*What is needed:*
Wherever the word "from" shows up in the data, report the line it sits in.

*Supplied information:*
--- START ---

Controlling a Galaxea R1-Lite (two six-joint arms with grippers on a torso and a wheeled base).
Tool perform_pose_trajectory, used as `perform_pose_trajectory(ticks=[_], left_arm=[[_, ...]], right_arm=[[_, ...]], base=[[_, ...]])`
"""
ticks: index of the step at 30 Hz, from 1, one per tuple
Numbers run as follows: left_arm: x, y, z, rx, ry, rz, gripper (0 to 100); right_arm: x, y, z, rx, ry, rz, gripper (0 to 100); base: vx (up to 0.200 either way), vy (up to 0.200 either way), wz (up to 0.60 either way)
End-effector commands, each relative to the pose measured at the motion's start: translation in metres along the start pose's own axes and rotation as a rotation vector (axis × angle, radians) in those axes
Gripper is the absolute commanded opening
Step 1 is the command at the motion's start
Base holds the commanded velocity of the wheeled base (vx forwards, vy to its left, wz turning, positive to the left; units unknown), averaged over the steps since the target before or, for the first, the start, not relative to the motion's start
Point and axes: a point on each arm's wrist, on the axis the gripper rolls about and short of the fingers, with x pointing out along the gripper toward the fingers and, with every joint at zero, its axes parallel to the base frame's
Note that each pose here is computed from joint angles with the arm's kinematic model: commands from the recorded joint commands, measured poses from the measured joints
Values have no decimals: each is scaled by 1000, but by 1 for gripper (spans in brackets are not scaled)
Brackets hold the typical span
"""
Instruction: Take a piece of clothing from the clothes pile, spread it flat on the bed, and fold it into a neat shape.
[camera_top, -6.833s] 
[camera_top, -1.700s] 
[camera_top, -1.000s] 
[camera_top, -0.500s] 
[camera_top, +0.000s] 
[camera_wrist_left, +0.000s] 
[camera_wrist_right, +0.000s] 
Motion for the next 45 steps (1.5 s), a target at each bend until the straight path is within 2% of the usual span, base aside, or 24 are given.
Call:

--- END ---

*Worked solution:*
ticks: index of the step at 30 Hz, from 1, one per tuple
Note that each pose here is computed from joint angles with the arm's kinematic model: commands from the recorded joint commands, measured poses from the measured joints
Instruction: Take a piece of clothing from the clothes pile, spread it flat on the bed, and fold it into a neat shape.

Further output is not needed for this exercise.